Print, exactly as they appear in the listing below, the lines from the line with "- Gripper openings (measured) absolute" to the line with "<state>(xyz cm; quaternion", with both end lines kept.

================

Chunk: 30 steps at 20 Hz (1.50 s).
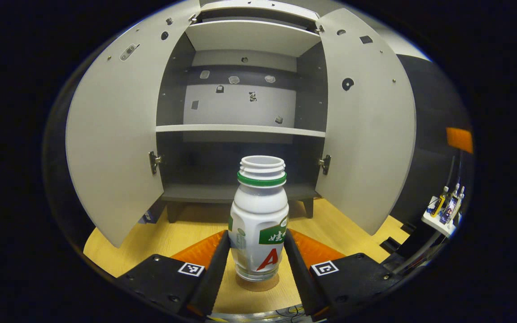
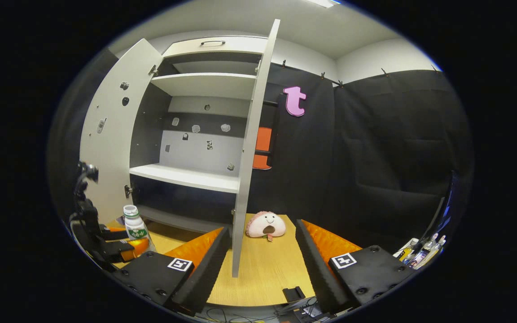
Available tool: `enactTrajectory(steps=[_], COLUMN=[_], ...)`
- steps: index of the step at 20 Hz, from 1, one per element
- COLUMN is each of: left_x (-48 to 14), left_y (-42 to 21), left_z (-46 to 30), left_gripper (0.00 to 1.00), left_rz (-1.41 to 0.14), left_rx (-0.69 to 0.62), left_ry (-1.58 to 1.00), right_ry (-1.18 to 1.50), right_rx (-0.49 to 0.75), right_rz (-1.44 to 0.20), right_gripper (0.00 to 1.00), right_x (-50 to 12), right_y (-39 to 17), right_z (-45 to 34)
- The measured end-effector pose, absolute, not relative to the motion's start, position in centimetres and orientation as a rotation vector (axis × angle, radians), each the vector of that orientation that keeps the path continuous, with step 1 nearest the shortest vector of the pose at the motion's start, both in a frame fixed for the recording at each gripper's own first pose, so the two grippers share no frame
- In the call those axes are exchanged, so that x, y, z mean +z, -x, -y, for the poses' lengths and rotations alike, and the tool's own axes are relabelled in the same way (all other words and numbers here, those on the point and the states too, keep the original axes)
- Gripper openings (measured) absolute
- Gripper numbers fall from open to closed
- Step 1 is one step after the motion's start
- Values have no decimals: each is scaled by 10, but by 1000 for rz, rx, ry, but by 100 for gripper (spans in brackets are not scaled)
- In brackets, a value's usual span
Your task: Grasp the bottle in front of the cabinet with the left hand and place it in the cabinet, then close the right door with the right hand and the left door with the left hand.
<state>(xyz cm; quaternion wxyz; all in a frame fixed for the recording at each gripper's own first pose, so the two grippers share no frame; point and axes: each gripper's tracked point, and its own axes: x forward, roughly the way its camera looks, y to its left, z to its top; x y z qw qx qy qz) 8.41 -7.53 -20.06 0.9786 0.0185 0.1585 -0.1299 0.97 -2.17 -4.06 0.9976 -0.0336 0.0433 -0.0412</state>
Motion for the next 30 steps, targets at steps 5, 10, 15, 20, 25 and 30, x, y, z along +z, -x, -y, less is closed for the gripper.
enactTrajectory(steps=[5, 10, 15, 20, 25, 30], left_x=[-130, -84, -52, -27, 1, 3], left_y=[-99, -128, -176, -230, -289, -349], left_z=[73, 80, 76, 81, 96, 108], left_gripper=[72, 72, 72, 72, 72, 72], left_rz=[-277, -272, -250, -223, -184, -190], left_rx=[-251, -267, -254, -248, -253, -251], left_ry=[-32, 1, -55, -91, -116, -135], right_ry=[38, 27, 15, -23, -29, -29], right_rx=[-68, -53, -51, -72, -103, -148], right_rz=[-85, -92, -107, -110, -140, -142], right_gripper=[96, 96, 96, 96, 96, 96], right_x=[-44, -49, -56, -54, -62, -64], right_y=[-11, -8, -7, -12, -19, -23], right_z=[22, 21, 27, 40, 55, 72])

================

■ Solution to this exercise ■
- Gripper openings (measured) absolute
- Gripper numbers fall from open to closed
- Step 1 is one step after the motion's start
- Values have no decimals: each is scaled by 10, but by 1000 for rz, rx, ry, but by 100 for gripper (spans in brackets are not scaled)
- In brackets, a value's usual span
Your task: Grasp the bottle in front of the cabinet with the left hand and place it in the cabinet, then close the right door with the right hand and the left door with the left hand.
<state>(xyz cm; quaternion wxyz; all in a frame fixed for the recording at each gripper's own first pose, so the two grippers share no frame; point and axes: each gripper's tracked point, and its own axes: x forward, roughly the way its camera looks, y to its left, z to its top; x y z qw qx qy qz) 8.41 -7.53 -20.06 0.9786 0.0185 0.1585 -0.1299 0.97 -2.17 -4.06 0.9976 -0.0336 0.0433 -0.0412</state>

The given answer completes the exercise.